Yes :) it’s definitely different for everyone. For me it took about a month to be able to function like a semi normal person. I say that because yes the thoughts are still there but I’m able to live with it. Something id also like to give advice for is, it can and most likely will try to creep back into your life. It’s crept back into mine and I’m trying to work on it again. This time it might even take less time since I’ve done it before. You can do this <3
@RippleWiffle Also I’m sure the type of ocd has an effect on how long it will take. Forgot to add that :)

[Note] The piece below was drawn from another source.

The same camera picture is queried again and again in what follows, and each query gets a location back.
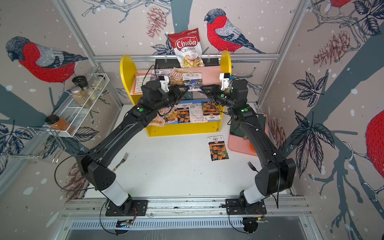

Mines only got better when I had a mental break down and from then it’s been a whole year and I can say now in February it’s gotten way more tame and I still have thoughts but they don’t bother me as much and I don’t have to do the mental compulsions anymore
I had mine under control pretty quick the first time around. And this time it’s trying to morph I give in to compulsions when I am exhausted and tired and just want a release from the annoyance but it comes back tenfold not worth it. I had it tame for three years and this time it hasn’t been as bad but it still has been frustrating at times. It’s hard. We go through phases this will pass and I really do hope it gets better and stays away longer next time around :)
Absolutely possible! I'm three months into treatment, and I'm much better. I still have work to do. What worked was exposing myself to my fears through ERP, and building complete self and life acceptance.
To peoples who are struggling with ocd and wants to know if ERP will actually work or not read this: It's been a year I'm struggling with OCD, in 2023 I didn't realize that I was being a victim of OCD, I thought it was normal to worry about the thoughts I was having, actually the thoughts are not even about me, I'm having thoughts about singer's sexuality since years I know it may sound silly but I have been since a year these thoughts are real to worry about, in January my ocd became stronger, I strat having episodes of ocd every week, in may I got to know that I have ocd and from the moment I got to know that I have ocd I didn't have a single day struggling without ocd, in April I started doing ERP it's been 5 months I doing ERP but I'm not still recovered fully but yeah I don't have episodes anymore, I don't worry about the single thoughts for days but still my every thought is controlled by ocd , I still have anxiety which is out of control, I still feel like these thoughts will never go away but I choose to live the way I want without caring about these thoughts.....I know no one's free to care about my mental health but if anyone's reading this please encourage me😔🙏
I’ve completed 11 sessions so far and I can honestly see progress. I’m not back to my “normal” self but I’m gaining parts of my life and my personality back. I never knew I had OCD. I always attributed things to anxiety. Being diagnosed let me know I’m not alone, I’m not crazy, and that there’s help for me. I have a long list of OCD subtypes. As you can imagine, the thoughts and images in my head were extremely distressing and I was concerned for my quality of life and my sanity. 11 sessions in and I’m able to watch shows and movies without being scared I’ll see a trigger, I can practice exposures and navigate through my obsessions better, and I’m finding joy in the little moments in life. I used to avoid so many things and people because I was scared I’d have intrusive thoughts. I still struggle with intrusive thoughts every single day. Some days and even weeks are bad and I struggle more than usual. I have mood swings, extreme irritability, and even sometimes experiencing depersonalization. Sometimes I just plain out feel uncomfortable and weird. But like my therapist said, progress is not linear. I’m learning to count my wins instead of always counting my losses. I’m learning to enjoy the little bits of life that are ok, and I feel proud when I get through hard moments. I’m excited for the future. I’m excited to see how much I progress. Sometimes I’m still scared but I know that’s my OCD trying to get me to quit because we both know this ERP therapy is helping. If you’re struggling, please seek help. It does get better. I wanted to quit after doing my first exposure. I’m so happy I didn’t. And on hard days when I want to give up, I know this is what I’m supposed to be doing to help myself.